The buzzards were a true coup d'etat. Those big, black, ugly birds gobbled up those wafers like sugar tablets. For about five minutes nothing happened, and we started thinking that maybe Alka-Seltzer didn't work on buzzards. Then they started foaming at the mouth and dropping like flies. It was the most amazing thing we had ever seen. Buzzards were flapping, puking Alka-Seltzer foam everywhere, and walking around like Rex after ten or twelve drinks. About twenty of them flew off because, fortunately for them, they were the weaker birds and didn't get a chance to eat the Alka-Seltzer since the strongest ones made it to the kill first-a total reversal of the survival of the fittest.

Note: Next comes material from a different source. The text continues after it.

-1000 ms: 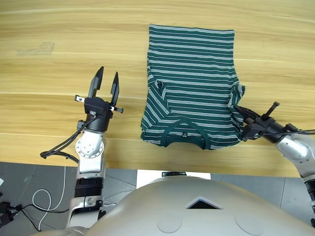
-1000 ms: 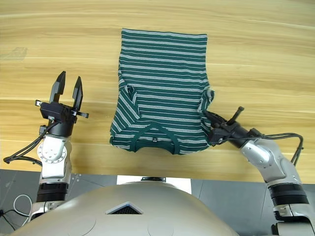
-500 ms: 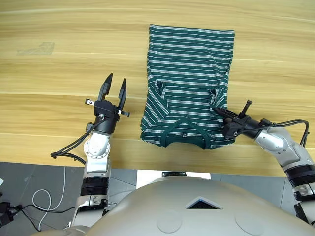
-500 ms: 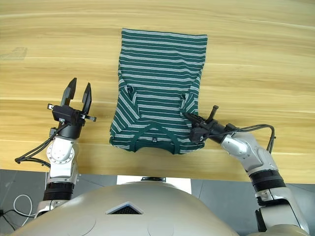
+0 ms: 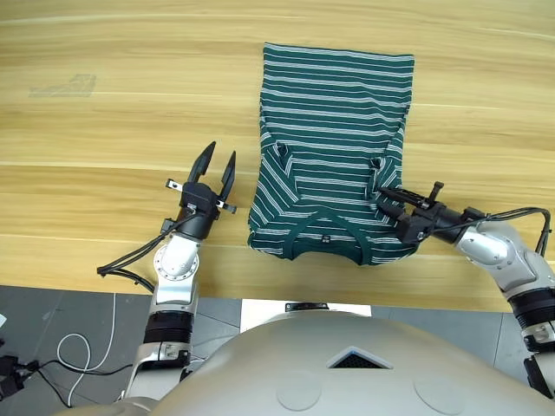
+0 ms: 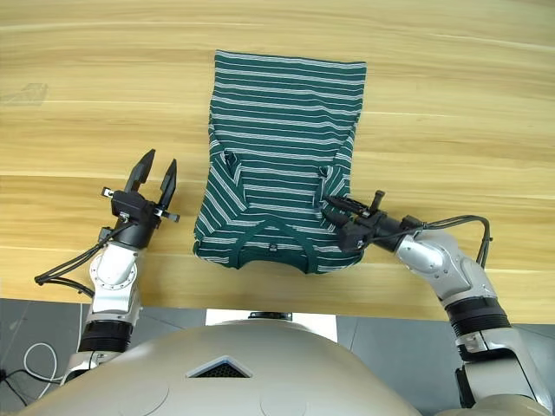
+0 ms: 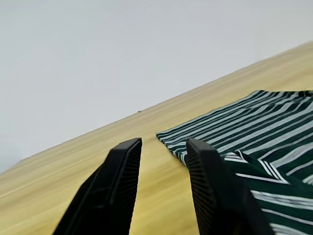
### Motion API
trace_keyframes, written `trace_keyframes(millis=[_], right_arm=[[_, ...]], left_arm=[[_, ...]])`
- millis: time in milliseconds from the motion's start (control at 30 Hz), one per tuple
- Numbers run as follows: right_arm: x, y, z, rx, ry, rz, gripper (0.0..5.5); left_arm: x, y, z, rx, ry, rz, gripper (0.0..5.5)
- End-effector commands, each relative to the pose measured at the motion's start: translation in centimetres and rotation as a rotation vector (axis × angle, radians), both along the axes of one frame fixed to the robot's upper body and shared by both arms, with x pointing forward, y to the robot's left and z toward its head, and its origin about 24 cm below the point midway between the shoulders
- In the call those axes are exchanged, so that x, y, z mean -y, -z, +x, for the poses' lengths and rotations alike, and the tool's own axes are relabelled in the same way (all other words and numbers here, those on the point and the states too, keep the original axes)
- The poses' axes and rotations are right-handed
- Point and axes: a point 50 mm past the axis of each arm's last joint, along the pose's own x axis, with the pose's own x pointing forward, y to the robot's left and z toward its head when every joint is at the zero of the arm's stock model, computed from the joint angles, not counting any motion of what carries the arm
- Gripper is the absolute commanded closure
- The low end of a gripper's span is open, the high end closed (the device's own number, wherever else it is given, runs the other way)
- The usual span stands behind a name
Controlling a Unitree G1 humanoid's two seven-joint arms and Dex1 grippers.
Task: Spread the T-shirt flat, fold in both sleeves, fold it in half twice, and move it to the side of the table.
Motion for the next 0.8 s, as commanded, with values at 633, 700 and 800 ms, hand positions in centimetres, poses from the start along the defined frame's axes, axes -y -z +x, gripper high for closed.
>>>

When the flapping cleared, eight dead buzzards riddled the north end of the pasture. About that time, Miss Ella rang the dinner bell and we knew our goose was cooked. I looked at Mutt and said, 'We're in deep crap." Somewhere along in here I had grown cool and learned to cuss when Miss Ella couldn't hear me. He nodded and pointed to the field. There was no way we could bury eight buzzards before dinner, so we decided to leave them until morning, when we'd sneak down here with a shovel and cover up both the birds and the wrappers.

We hopped on our bikes and took off down the paved road, and a misty rain started to fall. Just a few hundred yards before the Waverly gate, a white Cadillac pulled up behind us with its blinker indicating it wanted to pull into the grocery store across the highway from us. The driver erratically passed Mutt, but I sped up. Thinking I had outrun the Cadillac, I turned and watched the big, long car cut directly in front of Mutt. Mutt kicked hard on his Bendix brake but only started sliding. He slid sideways, T-boned the side of the Cadillac, flew over the handlebars and the white cloth top, and landed face-first on a manhole cover just a few feet from me. When his head hit, it bounced, exploded like a red balloon, and slid along the manhole cover. The driver gunned it, spun the tires, fishtailed sideways, and took off. I looked down at Mutt, but his eyes were closed and he wasn't moving.



He lay crumpled in a pile of limp arms and legs. I dropped my bike, ran to the corner store, and told the man behind the counter, but he was already calling for an ambulance. When I got back to Mutt, he was balled up like a baby, eyes wide, and shaking. He was red from head to toe and lying in a puddle of blood and pee. The paramedics arrived a few minutes later. I told them what had happened and gave them Mutt's name and address, and they slid him into the back of the ambulance. In sixty seconds, the sound of the siren disappeared like the haunting sound of a midnight train, and I stood in the rain wondering what in the world I was going to tell Miss Ella.

Knowing I had to fens up and that I'd better do it quickly, I jumped on my bike and headed for home as fast as my legs would pedal me. I rode down the half-mile drive and ran in the back door, soaking wet and screaming, "Mama Ella! Mama Ella!" She came running, and when she saw me and no Mutt, she grabbed the keys for Rex's old Dodge Power Wagon. She threw me in it, mashed the pedal to the floor, and spun dirt out the drive. On the way, I told her what happened. Including the bit about the birds. There was no use lying to her, so I told her the truth, which caused her lips to grow tighter, her foot heavier, and her knuckles whiter. At one point, I glanced at the speedometer and it had passed ninety. We arrived at the hospital and the lady behind the counter checked her chart. She said they had admitted a Matthew Mason, but we'd have to wait while the doctors examined him. When Miss Ella said, "Can I see him?" the woman snipped, "No!" and tore off around the corner.